AŞK ÖLDÜRÜR MÜ?

AŞK ÖLDÜRÜR MÜ?

 

Son günlerde yüzüne kezzap atılan bir genç kızın, sevdiğini söylediği erkeği affetmesi ve birlikte olmayı tercih etmesi çokça konuşuluyor. Kıza desteğini çeken avukatları ve sivil toplum kuruluşlarının yanında, her ne olursa olsun yardıma hazır olduğunu ifade eden bu işe kendini adamış sivil toplum örgütleri de var.
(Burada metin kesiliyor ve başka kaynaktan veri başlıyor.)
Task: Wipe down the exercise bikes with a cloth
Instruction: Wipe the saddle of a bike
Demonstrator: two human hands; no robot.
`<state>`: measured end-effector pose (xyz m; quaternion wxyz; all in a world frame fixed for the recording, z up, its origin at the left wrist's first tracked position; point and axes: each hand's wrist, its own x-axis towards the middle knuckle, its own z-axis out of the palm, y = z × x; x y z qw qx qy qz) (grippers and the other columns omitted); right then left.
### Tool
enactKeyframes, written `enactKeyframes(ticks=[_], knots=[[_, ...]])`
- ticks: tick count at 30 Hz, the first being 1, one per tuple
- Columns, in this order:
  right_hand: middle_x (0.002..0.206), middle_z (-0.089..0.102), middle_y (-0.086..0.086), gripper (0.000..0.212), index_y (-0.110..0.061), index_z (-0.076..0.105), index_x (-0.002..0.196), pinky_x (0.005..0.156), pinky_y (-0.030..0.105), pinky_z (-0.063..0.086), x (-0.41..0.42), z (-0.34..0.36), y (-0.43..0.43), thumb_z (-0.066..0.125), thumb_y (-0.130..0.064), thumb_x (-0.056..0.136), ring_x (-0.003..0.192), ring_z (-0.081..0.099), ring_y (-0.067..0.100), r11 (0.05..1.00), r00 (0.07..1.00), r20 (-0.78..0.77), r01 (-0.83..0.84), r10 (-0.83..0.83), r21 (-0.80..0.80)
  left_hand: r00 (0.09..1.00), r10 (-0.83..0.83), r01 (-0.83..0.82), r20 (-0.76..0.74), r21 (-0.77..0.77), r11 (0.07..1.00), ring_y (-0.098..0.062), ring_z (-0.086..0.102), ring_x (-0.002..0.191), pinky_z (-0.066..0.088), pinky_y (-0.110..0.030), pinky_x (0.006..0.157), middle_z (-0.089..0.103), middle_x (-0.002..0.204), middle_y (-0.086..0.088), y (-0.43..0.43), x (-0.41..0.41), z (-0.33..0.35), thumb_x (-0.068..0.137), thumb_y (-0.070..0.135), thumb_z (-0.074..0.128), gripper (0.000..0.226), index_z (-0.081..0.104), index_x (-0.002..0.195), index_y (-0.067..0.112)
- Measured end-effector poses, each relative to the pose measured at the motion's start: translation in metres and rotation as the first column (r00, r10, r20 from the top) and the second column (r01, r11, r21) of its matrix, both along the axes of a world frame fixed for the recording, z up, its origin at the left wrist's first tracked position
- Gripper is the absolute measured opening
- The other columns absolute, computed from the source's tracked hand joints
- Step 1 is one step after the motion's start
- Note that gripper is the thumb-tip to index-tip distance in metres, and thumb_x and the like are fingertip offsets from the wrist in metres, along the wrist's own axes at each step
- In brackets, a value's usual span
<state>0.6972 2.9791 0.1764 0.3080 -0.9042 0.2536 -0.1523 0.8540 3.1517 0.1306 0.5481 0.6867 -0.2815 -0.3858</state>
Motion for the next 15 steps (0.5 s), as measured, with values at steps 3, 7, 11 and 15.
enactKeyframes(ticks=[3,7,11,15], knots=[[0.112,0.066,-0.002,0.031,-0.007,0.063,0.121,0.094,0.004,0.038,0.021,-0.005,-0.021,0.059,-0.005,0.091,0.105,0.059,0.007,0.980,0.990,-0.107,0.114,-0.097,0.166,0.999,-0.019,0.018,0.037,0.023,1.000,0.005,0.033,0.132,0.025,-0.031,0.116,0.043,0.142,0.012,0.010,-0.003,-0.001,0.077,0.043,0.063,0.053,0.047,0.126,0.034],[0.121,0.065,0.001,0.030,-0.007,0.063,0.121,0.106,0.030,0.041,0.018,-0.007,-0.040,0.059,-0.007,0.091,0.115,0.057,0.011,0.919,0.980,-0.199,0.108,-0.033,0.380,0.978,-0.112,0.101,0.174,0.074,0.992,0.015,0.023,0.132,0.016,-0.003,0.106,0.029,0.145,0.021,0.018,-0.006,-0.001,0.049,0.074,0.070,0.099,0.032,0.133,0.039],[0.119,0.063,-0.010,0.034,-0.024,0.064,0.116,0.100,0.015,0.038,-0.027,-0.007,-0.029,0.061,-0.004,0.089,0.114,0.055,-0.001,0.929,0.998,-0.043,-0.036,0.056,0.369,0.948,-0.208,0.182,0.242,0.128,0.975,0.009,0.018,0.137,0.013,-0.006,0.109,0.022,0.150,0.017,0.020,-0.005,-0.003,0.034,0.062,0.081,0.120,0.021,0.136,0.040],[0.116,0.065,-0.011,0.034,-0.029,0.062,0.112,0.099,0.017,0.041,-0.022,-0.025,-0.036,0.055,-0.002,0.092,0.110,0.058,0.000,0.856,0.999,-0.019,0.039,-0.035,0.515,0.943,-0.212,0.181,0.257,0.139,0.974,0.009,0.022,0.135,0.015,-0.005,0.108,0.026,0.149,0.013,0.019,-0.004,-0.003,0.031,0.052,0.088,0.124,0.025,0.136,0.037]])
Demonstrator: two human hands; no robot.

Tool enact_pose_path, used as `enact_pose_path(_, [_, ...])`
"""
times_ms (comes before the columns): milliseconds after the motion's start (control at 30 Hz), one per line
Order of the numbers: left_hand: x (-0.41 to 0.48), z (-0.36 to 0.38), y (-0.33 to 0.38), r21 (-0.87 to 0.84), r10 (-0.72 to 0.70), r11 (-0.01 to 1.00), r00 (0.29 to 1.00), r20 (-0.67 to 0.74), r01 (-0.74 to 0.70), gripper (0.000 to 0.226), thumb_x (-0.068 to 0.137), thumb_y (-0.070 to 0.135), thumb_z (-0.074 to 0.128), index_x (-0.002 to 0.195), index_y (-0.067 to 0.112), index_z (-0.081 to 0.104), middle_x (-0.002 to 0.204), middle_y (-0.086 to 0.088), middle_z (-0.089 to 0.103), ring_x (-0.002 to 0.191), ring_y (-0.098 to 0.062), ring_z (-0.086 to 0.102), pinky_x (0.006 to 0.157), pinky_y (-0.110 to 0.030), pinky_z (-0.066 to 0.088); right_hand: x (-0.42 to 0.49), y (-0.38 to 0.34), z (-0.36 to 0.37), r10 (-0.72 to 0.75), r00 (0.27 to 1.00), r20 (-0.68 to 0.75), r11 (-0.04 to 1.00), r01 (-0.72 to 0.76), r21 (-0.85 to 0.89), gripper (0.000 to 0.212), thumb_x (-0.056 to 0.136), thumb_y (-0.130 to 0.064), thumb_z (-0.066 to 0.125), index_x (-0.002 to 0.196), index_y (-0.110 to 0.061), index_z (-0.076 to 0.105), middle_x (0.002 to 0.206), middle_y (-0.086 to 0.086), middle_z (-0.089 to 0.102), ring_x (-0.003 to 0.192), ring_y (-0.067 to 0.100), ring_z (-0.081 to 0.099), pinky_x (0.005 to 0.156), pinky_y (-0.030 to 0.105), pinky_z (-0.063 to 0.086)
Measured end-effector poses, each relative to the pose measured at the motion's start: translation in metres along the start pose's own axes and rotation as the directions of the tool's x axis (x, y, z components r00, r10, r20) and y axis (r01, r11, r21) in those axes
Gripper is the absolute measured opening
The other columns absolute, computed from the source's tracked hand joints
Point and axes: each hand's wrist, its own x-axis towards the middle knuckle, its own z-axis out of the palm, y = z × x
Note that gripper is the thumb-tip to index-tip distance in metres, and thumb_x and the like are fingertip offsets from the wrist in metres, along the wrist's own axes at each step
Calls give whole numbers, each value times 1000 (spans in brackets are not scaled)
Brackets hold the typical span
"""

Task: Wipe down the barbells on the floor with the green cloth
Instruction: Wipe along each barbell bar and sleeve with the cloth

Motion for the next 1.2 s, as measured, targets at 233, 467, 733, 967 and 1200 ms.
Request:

Bu arada bu kabulün, kızın şahsi fikri ve özgürlüğü olduğunu savunan da…

 

Oysa ki bu talihsizliğine  uzanan sıkıntılarını hafifletmeye çalışan  nice insan vardı. Cumhurbaşkanımızın özel ricasıyla, dünyanın en iyi plastik cerrahlarından Prof.Dr.Mehmet Mutaf  ameliyatlarına başlamış, Acıbadem Hastanesi de tüm hastane masraflarını karşılamıştı. Hep birlikte bu kızın sorunlarına deva bulmaya çalışıyorduk.Şiddet nedenleri ve nasıllarıyla sadece şahsi bir mesele değildi, tüm toplumun meselesiydi. Şiddete hazırlayan pek çok etmen vardı, bu anlamda sürece destek olmak bir zorunluluk idi amaa… Bu kız çocuğu, o erkek çocuğunu büyüten ve ona vahşet tohumlarını eken anne babanın  evine yerleşti…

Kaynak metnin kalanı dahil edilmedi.